**Task instructions:** Transcribe the entire listing below exactly.

**Dataset content:**
▶

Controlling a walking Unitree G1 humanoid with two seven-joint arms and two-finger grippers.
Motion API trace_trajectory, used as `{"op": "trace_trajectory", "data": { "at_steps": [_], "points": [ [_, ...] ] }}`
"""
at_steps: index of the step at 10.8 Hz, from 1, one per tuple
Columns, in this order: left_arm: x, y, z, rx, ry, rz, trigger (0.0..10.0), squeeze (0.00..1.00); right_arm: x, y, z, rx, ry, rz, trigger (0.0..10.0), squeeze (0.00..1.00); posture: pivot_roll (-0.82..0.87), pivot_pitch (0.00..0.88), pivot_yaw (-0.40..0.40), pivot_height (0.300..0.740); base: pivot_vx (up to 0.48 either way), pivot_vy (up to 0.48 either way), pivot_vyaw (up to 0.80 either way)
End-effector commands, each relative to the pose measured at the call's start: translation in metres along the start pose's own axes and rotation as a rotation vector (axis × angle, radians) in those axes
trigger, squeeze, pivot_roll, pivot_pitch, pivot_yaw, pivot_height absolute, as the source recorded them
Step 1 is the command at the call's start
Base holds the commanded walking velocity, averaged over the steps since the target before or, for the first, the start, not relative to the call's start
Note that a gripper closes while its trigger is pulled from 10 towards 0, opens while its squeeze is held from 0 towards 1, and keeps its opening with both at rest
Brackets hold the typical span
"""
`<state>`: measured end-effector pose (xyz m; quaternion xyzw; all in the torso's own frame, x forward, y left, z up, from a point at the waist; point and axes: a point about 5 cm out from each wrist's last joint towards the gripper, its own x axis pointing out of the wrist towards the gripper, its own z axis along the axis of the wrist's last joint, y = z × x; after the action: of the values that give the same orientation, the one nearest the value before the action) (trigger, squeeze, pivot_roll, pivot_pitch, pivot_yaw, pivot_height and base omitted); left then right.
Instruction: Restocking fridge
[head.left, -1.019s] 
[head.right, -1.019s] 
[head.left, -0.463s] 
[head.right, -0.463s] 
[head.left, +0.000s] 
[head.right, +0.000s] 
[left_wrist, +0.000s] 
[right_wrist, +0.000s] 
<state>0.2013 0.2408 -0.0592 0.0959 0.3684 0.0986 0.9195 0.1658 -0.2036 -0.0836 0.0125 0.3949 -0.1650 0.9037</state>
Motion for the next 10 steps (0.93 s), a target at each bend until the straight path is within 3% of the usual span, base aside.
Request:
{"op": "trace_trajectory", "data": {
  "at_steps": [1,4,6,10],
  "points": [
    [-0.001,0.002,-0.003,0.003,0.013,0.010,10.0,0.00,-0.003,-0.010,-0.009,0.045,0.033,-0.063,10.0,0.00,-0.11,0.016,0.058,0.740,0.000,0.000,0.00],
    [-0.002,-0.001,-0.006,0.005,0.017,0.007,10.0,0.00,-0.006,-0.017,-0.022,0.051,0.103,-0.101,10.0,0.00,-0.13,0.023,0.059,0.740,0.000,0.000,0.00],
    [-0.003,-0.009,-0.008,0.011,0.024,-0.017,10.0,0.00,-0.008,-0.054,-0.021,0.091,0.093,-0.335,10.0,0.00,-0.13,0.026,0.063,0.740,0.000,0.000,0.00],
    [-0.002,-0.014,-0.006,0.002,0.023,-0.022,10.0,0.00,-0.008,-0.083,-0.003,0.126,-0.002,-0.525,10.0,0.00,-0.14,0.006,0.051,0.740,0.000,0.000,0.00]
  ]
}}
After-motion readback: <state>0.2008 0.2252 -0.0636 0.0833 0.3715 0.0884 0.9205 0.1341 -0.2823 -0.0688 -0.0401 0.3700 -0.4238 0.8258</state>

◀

**Response box:**
Controlling a walking Unitree G1 humanoid with two seven-joint arms and two-finger grippers.
Motion API trace_trajectory, used as `{"op": "trace_trajectory", "data": { "at_steps": [_], "points": [ [_, ...] ] }}`
"""
at_steps: index of the step at 10.8 Hz, from 1, one per tuple
Columns, in this order: left_arm: x, y, z, rx, ry, rz, trigger (0.0..10.0), squeeze (0.00..1.00); right_arm: x, y, z, rx, ry, rz, trigger (0.0..10.0), squeeze (0.00..1.00); posture: pivot_roll (-0.82..0.87), pivot_pitch (0.00..0.88), pivot_yaw (-0.40..0.40), pivot_height (0.300..0.740); base: pivot_vx (up to 0.48 either way), pivot_vy (up to 0.48 either way), pivot_vyaw (up to 0.80 either way)
End-effector commands, each relative to the pose measured at the call's start: translation in metres along the start pose's own axes and rotation as a rotation vector (axis × angle, radians) in those axes
trigger, squeeze, pivot_roll, pivot_pitch, pivot_yaw, pivot_height absolute, as the source recorded them
Step 1 is the command at the call's start
Base holds the commanded walking velocity, averaged over the steps since the target before or, for the first, the start, not relative to the call's start
Note that a gripper closes while its trigger is pulled from 10 towards 0, opens while its squeeze is held from 0 towards 1, and keeps its opening with both at rest
Brackets hold the typical span
"""
`<state>`: measured end-effector pose (xyz m; quaternion xyzw; all in the torso's own frame, x forward, y left, z up, from a point at the waist; point and axes: a point about 5 cm out from each wrist's last joint towards the gripper, its own x axis pointing out of the wrist towards the gripper, its own z axis along the axis of the wrist's last joint, y = z × x; after the action: of the values that give the same orientation, the one nearest the value before the action) (trigger, squeeze, pivot_roll, pivot_pitch, pivot_yaw, pivot_height and base omitted); left then right.
Instruction: Restocking fridge
[head.left, -1.019s] 
[head.right, -1.019s] 
[head.left, -0.463s] 
[head.right, -0.463s] 
[head.left, +0.000s] 
[head.right, +0.000s] 
[left_wrist, +0.000s] 
[right_wrist, +0.000s] 
<state>0.2013 0.2408 -0.0592 0.0959 0.3684 0.0986 0.9195 0.1658 -0.2036 -0.0836 0.0125 0.3949 -0.1650 0.9037</state>
Motion for the next 10 steps (0.93 s), a target at each bend until the straight path is within 3% of the usual span, base aside.
Request:
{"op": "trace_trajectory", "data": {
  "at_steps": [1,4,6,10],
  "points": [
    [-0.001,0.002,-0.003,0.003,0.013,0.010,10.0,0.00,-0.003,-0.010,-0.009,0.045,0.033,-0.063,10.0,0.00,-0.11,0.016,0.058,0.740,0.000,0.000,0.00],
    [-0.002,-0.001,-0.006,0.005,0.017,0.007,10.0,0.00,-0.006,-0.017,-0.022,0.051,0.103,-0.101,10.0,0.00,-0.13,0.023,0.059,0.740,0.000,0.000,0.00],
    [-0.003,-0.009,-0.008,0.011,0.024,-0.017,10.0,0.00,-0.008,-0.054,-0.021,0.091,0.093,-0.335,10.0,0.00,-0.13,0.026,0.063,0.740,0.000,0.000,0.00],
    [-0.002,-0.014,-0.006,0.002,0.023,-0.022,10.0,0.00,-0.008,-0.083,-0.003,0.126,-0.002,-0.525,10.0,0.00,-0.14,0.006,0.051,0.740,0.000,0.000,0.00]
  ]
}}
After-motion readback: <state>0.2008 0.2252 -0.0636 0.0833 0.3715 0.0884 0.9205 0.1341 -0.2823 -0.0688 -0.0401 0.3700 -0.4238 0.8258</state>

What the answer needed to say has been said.